Task details: Give all of the listing again word for word, with images excluded.

Given material:
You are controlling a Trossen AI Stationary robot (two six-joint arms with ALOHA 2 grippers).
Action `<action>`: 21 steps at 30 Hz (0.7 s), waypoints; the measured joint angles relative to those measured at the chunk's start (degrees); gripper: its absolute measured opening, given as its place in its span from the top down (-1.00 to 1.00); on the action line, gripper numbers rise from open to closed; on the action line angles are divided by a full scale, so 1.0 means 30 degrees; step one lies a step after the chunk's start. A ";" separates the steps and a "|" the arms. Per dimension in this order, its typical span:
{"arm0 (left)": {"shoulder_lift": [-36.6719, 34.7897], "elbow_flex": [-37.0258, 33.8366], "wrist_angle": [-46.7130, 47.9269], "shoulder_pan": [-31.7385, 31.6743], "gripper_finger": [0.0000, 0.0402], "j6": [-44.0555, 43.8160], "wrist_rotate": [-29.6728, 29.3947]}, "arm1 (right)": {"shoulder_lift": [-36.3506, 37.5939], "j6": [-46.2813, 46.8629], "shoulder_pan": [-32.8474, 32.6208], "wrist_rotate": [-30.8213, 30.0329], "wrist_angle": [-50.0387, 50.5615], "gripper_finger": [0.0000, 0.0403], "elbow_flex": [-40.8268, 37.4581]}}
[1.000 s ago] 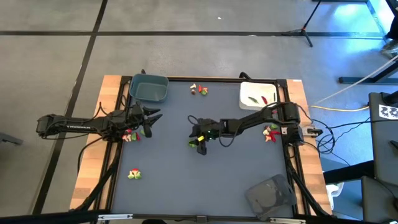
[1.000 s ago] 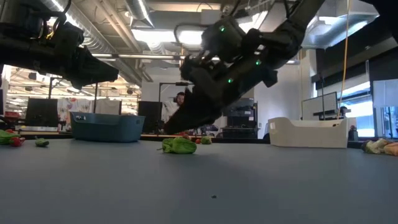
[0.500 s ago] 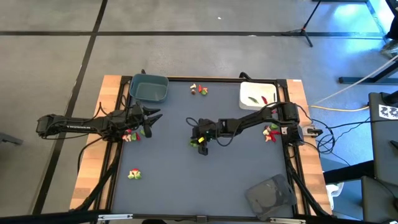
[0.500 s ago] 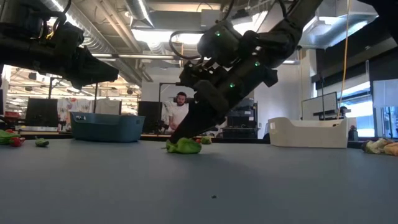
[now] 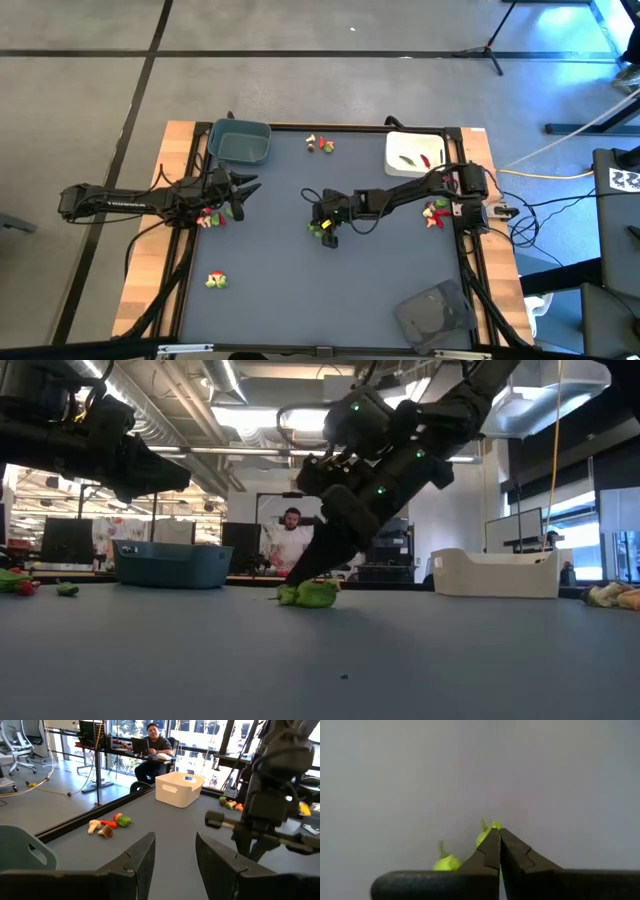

Answer section:
You are controlling a Trossen AI Stationary robot (two six-joint arms with ALOHA 2 grippers).
Action `<action>`: 21 steps at 30 Hz (0.7 s), waypoints; the measured joint angles relative to those measured at the chunk's start (degrees); gripper: its absolute measured opening, given as its place in its span from the top down (-1.00 to 1.00); on the action line, gripper numbers rise from open to closed; on the action line angles are divided by a full scale, so 1.0 means 30 degrees; step one lies a step after the chunk's start. A ";" separates the steps and a "|" the arms. Per dimension in this order, its typical span:
{"arm0 (left)": {"shoulder_lift": [-36.6719, 34.7897], "elbow_flex": [-37.0258, 33.8366], "wrist_angle": [-46.7130, 47.9269], "shoulder_pan": [-31.7385, 31.6743], "gripper_finger": [0.0000, 0.0402], "j6": [-44.0555, 43.8160], "wrist_rotate": [-29.6728, 29.3947]}, "arm1 (right)": {"shoulder_lift": [-36.3506, 37.5939], "j6": [-46.2813, 46.8629], "shoulder_pan": [-32.8474, 32.6208], "wrist_rotate": [-30.8213, 30.0329], "wrist_angle": [-50.0387, 50.5615], "gripper_finger": [0.0000, 0.0403], "elbow_flex": [-40.8268, 37.4581]}}
[1.000 s ago] 
[1.000 s ago] 
[0.500 s ago] 
[0.500 s ago] 
[now] 

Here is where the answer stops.